The expansion started with the realization they could build a pipeline for all of orthopedics, beyond braces and splints.
Later, an advisor introduced them to a company who wanted a quicker way to produce custom, 3D-printed glasses, and they found a use case there.
That was an eye-opener.


“What we realized at that moment was that mass customization software we were making for orthopedics could be used for pretty much anything manufactured using digital fabrication,” Shah said.

It’s still based on the idea of producing something by taking a scan and producing a device. Shah said the core of what the software introduces is a way to create products at scale that are made with even more exact custom specifications, and faster — but still cost the same as what’s currently available.
It can also now fit other kinds of production. The company has a partnership with Autodesk that gives them access to tools focused around design and automation.

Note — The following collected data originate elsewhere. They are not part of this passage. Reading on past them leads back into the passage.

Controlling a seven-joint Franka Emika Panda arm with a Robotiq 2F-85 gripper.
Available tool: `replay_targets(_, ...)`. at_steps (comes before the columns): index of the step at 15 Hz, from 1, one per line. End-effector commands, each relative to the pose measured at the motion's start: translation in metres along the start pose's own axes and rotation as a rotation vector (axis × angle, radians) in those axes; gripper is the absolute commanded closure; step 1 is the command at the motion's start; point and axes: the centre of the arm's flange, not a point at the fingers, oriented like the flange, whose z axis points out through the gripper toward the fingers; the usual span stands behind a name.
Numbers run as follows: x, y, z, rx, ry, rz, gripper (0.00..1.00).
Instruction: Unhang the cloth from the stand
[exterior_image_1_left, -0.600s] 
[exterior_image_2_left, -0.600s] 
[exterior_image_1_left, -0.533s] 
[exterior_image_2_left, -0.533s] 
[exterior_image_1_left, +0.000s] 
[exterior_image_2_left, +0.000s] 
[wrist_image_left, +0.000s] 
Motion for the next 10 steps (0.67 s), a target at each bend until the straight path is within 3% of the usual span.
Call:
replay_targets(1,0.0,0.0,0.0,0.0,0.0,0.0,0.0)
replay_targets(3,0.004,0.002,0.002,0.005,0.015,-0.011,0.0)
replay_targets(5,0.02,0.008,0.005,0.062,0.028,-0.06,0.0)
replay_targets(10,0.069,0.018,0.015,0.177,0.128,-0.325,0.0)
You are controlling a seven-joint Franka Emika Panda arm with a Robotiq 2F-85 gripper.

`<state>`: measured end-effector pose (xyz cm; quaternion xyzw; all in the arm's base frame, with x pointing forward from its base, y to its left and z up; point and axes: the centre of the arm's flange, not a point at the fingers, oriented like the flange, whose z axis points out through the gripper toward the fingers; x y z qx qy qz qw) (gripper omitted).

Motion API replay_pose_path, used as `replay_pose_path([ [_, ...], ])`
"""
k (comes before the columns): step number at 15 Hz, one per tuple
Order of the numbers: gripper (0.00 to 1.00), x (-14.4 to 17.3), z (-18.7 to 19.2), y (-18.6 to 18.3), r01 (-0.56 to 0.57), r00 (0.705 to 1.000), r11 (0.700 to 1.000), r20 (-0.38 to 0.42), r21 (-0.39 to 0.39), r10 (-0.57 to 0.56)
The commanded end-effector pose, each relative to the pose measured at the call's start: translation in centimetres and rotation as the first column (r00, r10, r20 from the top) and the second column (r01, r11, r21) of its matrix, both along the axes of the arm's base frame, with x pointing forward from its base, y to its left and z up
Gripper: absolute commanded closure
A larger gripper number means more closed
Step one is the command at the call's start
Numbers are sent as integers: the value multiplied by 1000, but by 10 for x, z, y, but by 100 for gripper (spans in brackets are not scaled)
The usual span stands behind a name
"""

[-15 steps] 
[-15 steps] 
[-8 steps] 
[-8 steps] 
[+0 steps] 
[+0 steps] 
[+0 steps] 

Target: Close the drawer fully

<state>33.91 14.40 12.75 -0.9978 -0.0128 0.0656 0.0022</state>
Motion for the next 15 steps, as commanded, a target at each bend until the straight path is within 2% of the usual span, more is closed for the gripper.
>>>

While Shah said there are lots of potential verticals, the company is staying focused on the expansion with eyewear and footwear.
Still, they thought it required some new branding. The new verticals and others that follow will be under the banner of FactoryFour. Orthopedics will still be under Fusiform.
The company has funding and space to keep going. They closed on $800,000 in seed funding from investors including John Cammack, members of the Baltimore Angels and have also received money from TEDCO’s Seed Investment Fund and the Abell Foundation. New customers in eyewear and orthopedics bring revenue into the picture.
The team has also expanded, and the company moved out of Impact Hub Baltimore into new offices in Mt. Vernon.
Shah said the growth he’s seen in the city’s startup scene made him want to build a company here.
“Baltimore impressed me with the strength and cohesiveness of its network,” he said.